As lifelong herders, Sumya and Sukhbaatar (Mongolians traditionally go by just one name) know the travails of the nomadic life, yet after a long line of bitter winters and increasing competition for the remaining pastureland, many equally seasoned herders don't share their determination to continue the pastoral existence.

'Last winter was just too hard,' said Bayanzul, a care-worn herder I had passed an hour earlier walking slowly towards the capital with his animals strewn across the landscape in front of him. 'I am going to try to sell everything and get enough money to buy a small minibus and charge people for rides.'

DEADLY WINTER

Life has never been easy for nomadic herders in Mongolia, but, with bad winters appearing with increasing regularity and the desert swallowing up vast tracks of pastureland, there are fewer and fewer nomads clinging to the life of their parents and their parents' parents.
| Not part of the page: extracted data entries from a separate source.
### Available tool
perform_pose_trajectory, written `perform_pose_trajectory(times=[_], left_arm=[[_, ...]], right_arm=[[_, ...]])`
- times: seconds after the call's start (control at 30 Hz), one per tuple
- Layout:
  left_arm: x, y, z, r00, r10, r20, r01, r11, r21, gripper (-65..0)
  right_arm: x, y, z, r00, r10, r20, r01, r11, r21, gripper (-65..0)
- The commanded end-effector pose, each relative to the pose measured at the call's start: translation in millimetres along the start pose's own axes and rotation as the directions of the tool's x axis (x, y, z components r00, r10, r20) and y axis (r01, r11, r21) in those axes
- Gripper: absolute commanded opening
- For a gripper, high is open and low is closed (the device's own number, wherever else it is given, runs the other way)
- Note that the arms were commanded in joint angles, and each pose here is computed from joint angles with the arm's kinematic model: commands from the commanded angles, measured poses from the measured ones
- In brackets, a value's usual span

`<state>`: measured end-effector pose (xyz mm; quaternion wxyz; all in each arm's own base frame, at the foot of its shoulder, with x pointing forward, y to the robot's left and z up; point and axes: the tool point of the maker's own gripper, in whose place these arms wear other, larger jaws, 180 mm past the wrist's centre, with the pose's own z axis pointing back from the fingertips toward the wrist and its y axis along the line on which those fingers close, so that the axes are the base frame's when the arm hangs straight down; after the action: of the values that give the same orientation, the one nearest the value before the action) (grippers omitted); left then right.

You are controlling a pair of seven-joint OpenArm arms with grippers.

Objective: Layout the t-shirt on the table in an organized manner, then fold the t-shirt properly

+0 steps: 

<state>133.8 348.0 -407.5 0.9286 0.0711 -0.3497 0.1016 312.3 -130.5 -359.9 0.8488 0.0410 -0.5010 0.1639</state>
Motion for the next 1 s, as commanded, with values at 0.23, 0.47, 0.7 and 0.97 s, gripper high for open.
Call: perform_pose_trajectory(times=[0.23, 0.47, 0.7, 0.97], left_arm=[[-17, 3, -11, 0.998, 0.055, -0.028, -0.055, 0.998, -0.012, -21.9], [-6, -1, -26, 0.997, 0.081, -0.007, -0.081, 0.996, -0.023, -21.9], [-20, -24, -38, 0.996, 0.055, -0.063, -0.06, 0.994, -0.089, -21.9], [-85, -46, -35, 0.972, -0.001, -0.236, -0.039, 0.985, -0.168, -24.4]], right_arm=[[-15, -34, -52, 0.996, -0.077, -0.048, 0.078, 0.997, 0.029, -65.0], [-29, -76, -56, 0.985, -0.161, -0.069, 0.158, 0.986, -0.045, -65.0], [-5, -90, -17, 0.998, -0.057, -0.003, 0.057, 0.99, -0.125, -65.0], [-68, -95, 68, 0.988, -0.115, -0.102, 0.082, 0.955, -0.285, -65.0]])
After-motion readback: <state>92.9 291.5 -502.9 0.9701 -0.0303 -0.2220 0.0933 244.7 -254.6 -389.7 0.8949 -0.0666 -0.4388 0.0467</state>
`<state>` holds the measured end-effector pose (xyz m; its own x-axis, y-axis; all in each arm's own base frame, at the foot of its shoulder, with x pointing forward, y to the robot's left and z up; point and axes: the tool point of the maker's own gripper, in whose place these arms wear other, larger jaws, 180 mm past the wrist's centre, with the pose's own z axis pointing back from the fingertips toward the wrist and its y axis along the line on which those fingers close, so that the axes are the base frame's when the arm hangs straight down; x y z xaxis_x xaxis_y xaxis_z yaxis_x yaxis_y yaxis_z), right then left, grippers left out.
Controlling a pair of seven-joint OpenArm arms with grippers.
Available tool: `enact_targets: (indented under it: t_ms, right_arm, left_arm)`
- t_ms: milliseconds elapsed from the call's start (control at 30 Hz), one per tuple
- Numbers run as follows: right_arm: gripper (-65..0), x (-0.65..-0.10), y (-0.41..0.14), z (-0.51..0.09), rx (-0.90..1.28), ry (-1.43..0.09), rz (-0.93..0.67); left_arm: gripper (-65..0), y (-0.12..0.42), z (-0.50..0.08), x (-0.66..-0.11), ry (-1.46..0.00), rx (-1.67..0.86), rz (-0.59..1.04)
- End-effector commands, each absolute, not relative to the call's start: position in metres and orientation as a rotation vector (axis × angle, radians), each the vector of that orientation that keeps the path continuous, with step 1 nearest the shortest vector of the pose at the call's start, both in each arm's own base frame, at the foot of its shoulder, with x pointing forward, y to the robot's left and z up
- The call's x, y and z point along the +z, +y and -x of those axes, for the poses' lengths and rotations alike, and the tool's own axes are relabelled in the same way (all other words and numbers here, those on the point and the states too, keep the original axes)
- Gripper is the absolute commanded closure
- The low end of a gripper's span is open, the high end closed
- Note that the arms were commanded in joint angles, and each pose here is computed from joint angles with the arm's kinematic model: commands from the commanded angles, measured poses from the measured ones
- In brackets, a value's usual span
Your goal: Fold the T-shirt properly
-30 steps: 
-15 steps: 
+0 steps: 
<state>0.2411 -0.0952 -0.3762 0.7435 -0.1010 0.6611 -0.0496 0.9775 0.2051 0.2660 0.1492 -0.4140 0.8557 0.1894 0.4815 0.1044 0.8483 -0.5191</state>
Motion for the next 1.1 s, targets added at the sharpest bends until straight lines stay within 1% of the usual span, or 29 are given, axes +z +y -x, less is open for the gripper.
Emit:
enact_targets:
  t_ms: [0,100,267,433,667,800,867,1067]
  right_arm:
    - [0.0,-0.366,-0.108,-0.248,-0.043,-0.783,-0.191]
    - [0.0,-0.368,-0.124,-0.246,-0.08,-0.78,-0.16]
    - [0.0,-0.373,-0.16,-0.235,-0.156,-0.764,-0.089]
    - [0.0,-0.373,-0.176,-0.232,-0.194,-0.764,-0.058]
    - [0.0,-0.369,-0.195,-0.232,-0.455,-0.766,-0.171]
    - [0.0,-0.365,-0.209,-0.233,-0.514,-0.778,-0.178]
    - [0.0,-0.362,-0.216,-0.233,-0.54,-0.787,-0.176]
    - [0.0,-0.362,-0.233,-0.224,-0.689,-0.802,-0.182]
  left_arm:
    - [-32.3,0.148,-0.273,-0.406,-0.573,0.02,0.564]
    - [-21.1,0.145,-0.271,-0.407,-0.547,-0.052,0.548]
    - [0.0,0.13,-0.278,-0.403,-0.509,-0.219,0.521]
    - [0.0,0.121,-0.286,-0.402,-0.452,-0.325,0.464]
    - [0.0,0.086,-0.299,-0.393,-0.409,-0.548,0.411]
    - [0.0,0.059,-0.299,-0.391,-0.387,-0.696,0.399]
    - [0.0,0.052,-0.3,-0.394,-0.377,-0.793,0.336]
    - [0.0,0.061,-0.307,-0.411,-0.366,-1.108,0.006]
Following the particularly devastating winters the country experienced between 2000 and 2002, some 68,800 people--mostly herders who had lost their livestock, and with it their livelihood--moved to the capital. Thousands more moved to secondary cities.

Experts now estimate that as many as 20,000 more may have joined them, or will in the near future, after the -45[degrees]C temperatures of the 2009-10 dzud (severe winter) decimated herds, killing eight million animals--about 17 per cent of the country's entire livestock population--and left upwards of 160,000 people with less than half of the livestock they had from the year before. Many of the remaining herders, estimated to be around 170,000 families, will struggle to survive this current winter if it's anywhere near as bad as the last.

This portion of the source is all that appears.